**What is expected:** Going line by line through the data below, report how many lines include the word "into", with nothing added.
[[ Data excerpt open ]]
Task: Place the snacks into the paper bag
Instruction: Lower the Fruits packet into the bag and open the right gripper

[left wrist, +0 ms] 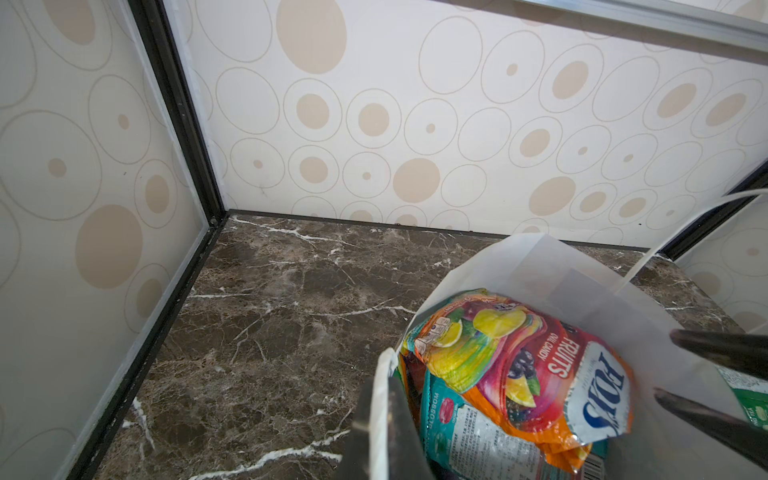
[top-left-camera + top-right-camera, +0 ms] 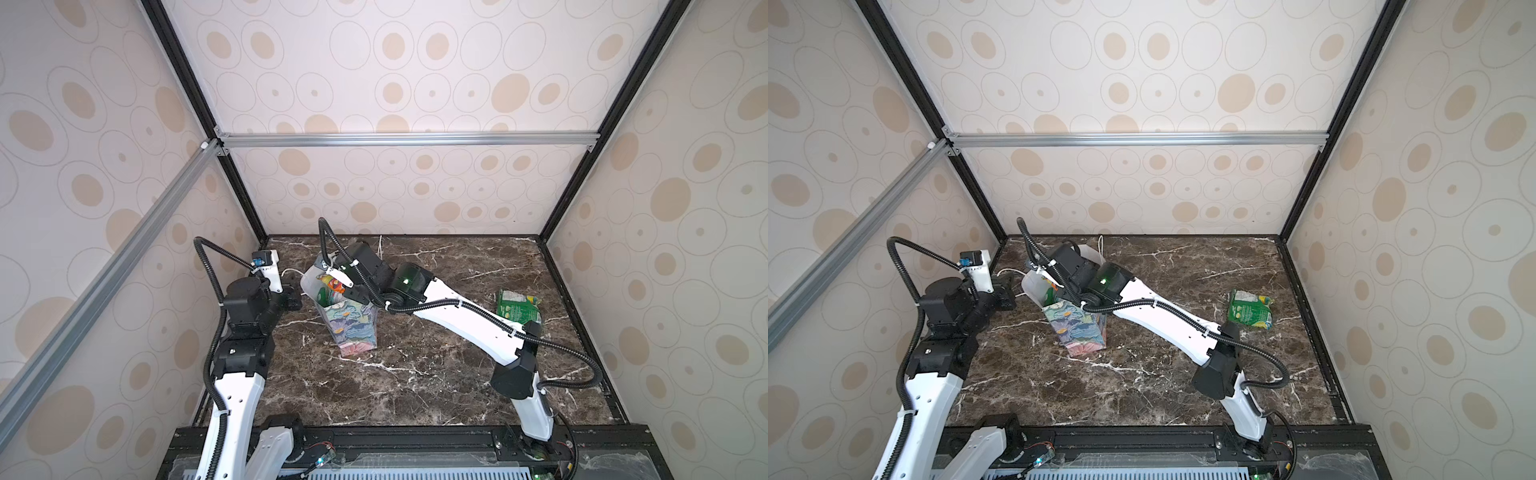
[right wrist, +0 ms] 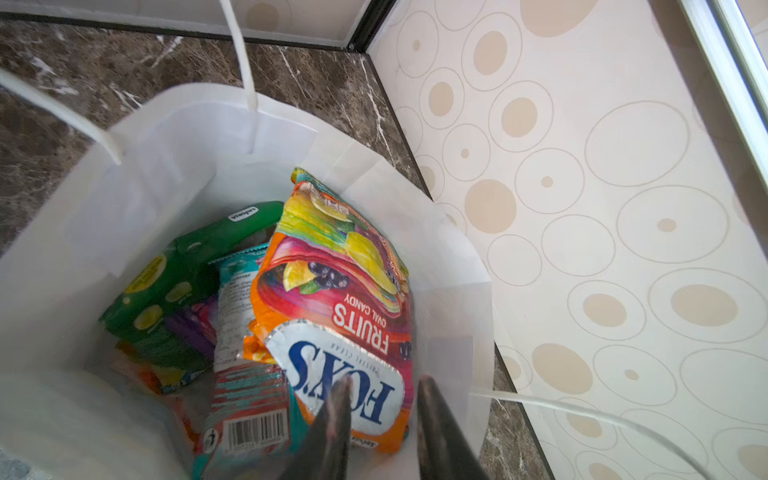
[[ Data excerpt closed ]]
**Reply:** 2